Nummer: 2012/096 vom 12.04.2012
Bereich: Forschung
Sachgebiet: Physik
Physiker aus Leipzig und Lviv starten Institutspartnerschaft
Physiker der Universität Leipzig haben Anfang April dieses Jahres eine
neue, von der Alexander-von-Humboldt Stiftung geförderte
Institutspartnerschaft mit dem Institute of Condensed Matter Physics
der National Academy of Sciences of Ukraine in Lviv gestartet.
Verantwortlich für das Projekt ist auf Leipziger Seite Prof. Dr.
Wolfhard Janke, der Leiter der Arbeitsgruppe "Computerorientierte
Quantenfeldtheorie" des Instituts für Theoretische Physik. Durch die
neu eingerichtete Institutspartnerschaft werden ukrainische
Wissenschaftler in den nächsten drei Jahren regelmäßig für mehrere
Monate an der Universität Leipzig zu Gast sein.
Partnerin auf ukrainischer Seite ist Dr.

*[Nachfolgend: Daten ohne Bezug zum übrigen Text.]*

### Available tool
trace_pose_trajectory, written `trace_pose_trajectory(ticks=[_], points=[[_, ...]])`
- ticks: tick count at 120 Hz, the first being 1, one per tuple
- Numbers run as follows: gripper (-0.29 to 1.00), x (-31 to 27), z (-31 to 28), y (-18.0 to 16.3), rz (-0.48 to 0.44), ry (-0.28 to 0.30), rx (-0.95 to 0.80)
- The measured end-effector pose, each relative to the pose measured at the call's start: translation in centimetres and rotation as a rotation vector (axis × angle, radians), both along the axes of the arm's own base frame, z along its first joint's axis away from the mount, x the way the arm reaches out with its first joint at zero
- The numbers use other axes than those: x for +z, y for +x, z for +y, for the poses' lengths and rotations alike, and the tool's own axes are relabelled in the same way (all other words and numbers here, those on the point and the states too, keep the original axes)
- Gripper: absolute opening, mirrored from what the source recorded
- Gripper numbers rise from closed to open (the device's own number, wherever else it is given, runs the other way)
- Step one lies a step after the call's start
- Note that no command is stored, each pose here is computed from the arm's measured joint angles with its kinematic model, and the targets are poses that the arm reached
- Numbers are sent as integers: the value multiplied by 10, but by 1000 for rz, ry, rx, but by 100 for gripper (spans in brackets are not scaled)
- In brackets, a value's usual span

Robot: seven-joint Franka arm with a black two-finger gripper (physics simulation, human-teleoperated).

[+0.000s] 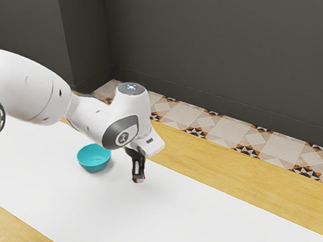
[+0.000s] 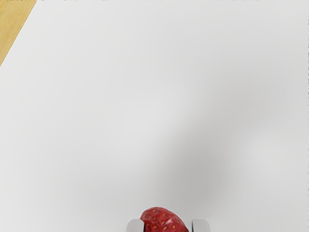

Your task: Take strawberry from the bowl

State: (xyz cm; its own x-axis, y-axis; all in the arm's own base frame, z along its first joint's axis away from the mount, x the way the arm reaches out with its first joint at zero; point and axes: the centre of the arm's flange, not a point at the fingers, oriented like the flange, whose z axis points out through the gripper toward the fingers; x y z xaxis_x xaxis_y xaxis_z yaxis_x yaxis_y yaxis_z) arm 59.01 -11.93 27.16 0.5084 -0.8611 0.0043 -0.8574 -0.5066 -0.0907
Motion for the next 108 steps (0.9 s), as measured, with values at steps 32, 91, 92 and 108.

Viktoria Blavatska, die 2007
mit einem Humboldt-Fellowship ein Jahr an der Alma mater geforscht hat
und anschließend mehrmals für längere Forschungsaufenthalte in Leipzig
zu Gast war. Diese vorausgegangene Förderung ist eine Voraussetzung, um
im Alumni-Programm der Alexander-von-Humboldt Stiftung eine
Institutspartnerschaft beantragen zu können, wie Prof. Janke erklärte.
Die Alexander-von-Humboldt Stiftung lege großen Wert auf die
Nachwuchsförderung. Dies werde seinen Doktoranden und
wissenschaftlichen Mitarbeitern regelmäßige Arbeitsaufenthalte in Lviv
ermöglichen, sagte er weiter. Darüber hinaus umfasse die Förderung auch
die finanzielle Unterstützung von Workshops und kleineren Konferenzen,
die zweimal jährlich im Wechsel in Lviv und Leipzig stattfinden werden.
Inhaltlich befasst sich das gemeinsame Projekt mit Polymeren in
ungeordneten Materialien, die von porösen Gesteinsschichten bis hin zu
komplexen biologischen Zellen reichen können, in denen andere Moleküle
zufällig verteilte Hindernisse darstellen (sogenannte "crowded cells").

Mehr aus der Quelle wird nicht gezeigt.